What you need to do — Go over the listing that follows and work out how many lines have the string "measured"; reply with the number by itself.

Data extract —
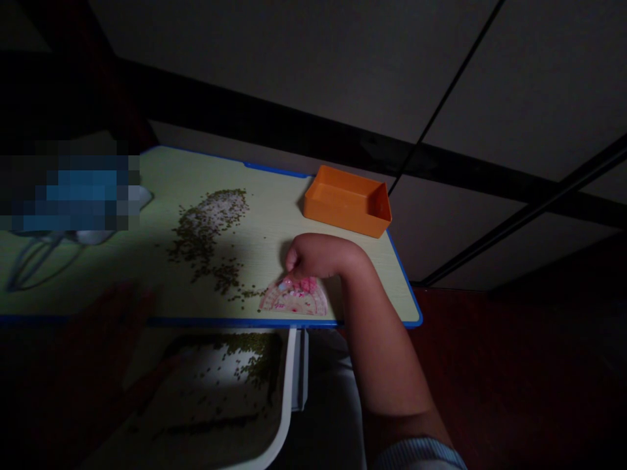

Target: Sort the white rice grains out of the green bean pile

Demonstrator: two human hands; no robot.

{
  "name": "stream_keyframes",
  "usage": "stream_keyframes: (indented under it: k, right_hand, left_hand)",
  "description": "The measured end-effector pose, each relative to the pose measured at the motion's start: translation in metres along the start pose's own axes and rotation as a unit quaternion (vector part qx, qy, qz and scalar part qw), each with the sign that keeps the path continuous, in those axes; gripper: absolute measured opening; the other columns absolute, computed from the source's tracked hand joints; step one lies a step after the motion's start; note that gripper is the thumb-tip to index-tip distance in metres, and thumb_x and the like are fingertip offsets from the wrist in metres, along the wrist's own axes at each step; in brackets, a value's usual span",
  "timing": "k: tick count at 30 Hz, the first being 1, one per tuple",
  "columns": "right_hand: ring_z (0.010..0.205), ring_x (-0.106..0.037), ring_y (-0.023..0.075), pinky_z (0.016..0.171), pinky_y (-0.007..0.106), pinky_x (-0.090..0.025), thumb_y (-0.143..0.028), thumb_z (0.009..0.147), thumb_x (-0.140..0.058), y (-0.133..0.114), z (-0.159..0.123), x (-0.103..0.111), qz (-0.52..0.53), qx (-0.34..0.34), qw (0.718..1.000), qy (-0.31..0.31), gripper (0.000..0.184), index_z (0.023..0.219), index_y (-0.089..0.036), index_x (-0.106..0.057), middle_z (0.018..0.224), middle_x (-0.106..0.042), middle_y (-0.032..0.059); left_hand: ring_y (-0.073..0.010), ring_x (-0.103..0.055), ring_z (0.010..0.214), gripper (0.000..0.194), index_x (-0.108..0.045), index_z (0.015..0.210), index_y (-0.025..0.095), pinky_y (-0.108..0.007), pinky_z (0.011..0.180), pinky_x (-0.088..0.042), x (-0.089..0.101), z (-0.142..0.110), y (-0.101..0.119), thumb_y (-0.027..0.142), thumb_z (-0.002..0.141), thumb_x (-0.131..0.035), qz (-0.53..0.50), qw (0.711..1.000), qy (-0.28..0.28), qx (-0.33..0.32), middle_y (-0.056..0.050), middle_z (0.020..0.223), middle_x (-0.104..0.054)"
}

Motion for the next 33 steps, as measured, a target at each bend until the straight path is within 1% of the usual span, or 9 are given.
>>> stream_keyframes:
  k: [3,7,10,12,16,22,28,33]
  right_hand:
    - [0.055,-0.050,0.0081,0.057,0.023,-0.037,-0.025,0.076,-0.060,-0.001,0.002,-0.003,0.003,0.018,1.000,-0.017,0.015,0.076,-0.012,-0.068,0.059,-0.060,-0.0009]
    - [0.055,-0.050,0.0077,0.058,0.022,-0.036,-0.025,0.077,-0.060,-0.003,0.005,-0.006,-0.004,0.037,0.999,-0.032,0.016,0.075,-0.011,-0.068,0.060,-0.060,-0.0006]
    - [0.055,-0.049,0.0074,0.057,0.022,-0.035,-0.028,0.077,-0.063,-0.005,0.006,-0.007,0.000,0.052,0.998,-0.046,0.018,0.074,-0.011,-0.068,0.059,-0.060,-0.0012]
    - [0.055,-0.048,0.0070,0.057,0.021,-0.035,-0.026,0.077,-0.063,-0.006,0.006,-0.007,0.005,0.059,0.997,-0.047,0.016,0.072,-0.011,-0.068,0.058,-0.059,-0.0020]
    - [0.054,-0.049,0.0069,0.057,0.021,-0.035,-0.023,0.077,-0.063,-0.007,0.005,-0.005,0.006,0.058,0.998,-0.023,0.015,0.070,-0.011,-0.067,0.056,-0.058,-0.0026]
    - [0.054,-0.052,0.0075,0.058,0.023,-0.035,-0.022,0.078,-0.059,-0.007,0.007,-0.005,0.014,0.051,0.998,0.017,0.016,0.067,-0.013,-0.065,0.059,-0.062,-0.0008]
    - [0.054,-0.053,0.0076,0.059,0.023,-0.035,-0.025,0.078,-0.057,-0.010,0.007,-0.005,0.023,0.054,0.997,0.042,0.018,0.066,-0.013,-0.064,0.058,-0.063,-0.0009]
    - [0.052,-0.051,0.0067,0.057,0.023,-0.034,-0.028,0.079,-0.058,-0.012,0.006,-0.004,0.024,0.043,0.998,0.046,0.022,0.062,-0.014,-0.063,0.056,-0.062,-0.0014]
  left_hand:
    - [-0.0353,-0.024,0.139,0.082,-0.013,0.141,0.013,-0.054,0.109,-0.031,0.001,0.001,0.000,0.063,0.078,-0.029,0.005,1.000,-0.004,-0.005,-0.021,0.150,-0.023]
    - [-0.0352,-0.025,0.138,0.082,-0.015,0.141,0.013,-0.054,0.109,-0.030,0.002,0.000,0.001,0.064,0.078,-0.029,0.000,1.000,-0.002,-0.003,-0.021,0.150,-0.024]
    - [-0.0366,-0.025,0.138,0.082,-0.017,0.141,0.012,-0.055,0.108,-0.031,0.001,0.000,0.000,0.063,0.078,-0.029,0.000,1.000,0.002,-0.003,-0.022,0.149,-0.025]
    - [-0.0367,-0.025,0.138,0.081,-0.017,0.141,0.011,-0.056,0.108,-0.031,0.001,-0.001,0.000,0.061,0.079,-0.029,0.001,1.000,0.006,-0.012,-0.022,0.150,-0.025]
    - [-0.0358,-0.024,0.138,0.080,-0.016,0.141,0.012,-0.055,0.108,-0.031,0.001,-0.001,-0.002,0.059,0.079,-0.032,0.001,1.000,0.009,-0.018,-0.021,0.150,-0.023]
    - [-0.0363,-0.026,0.138,0.080,-0.017,0.141,0.011,-0.055,0.108,-0.032,0.000,0.000,-0.001,0.060,0.078,-0.031,0.006,1.000,-0.001,-0.010,-0.021,0.150,-0.024]
    - [-0.0361,-0.027,0.137,0.082,-0.017,0.140,0.010,-0.054,0.107,-0.033,0.001,-0.001,-0.001,0.061,0.078,-0.030,0.014,1.000,0.005,-0.018,-0.023,0.147,-0.029]
    - [-0.0370,-0.027,0.137,0.084,-0.017,0.140,0.008,-0.055,0.106,-0.035,0.000,0.000,0.000,0.061,0.077,-0.031,0.024,0.999,-0.002,-0.021,-0.024,0.145,-0.031]
Point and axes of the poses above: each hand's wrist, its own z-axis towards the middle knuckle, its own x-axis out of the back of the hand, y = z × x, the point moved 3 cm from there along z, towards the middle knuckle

Solved problem — 2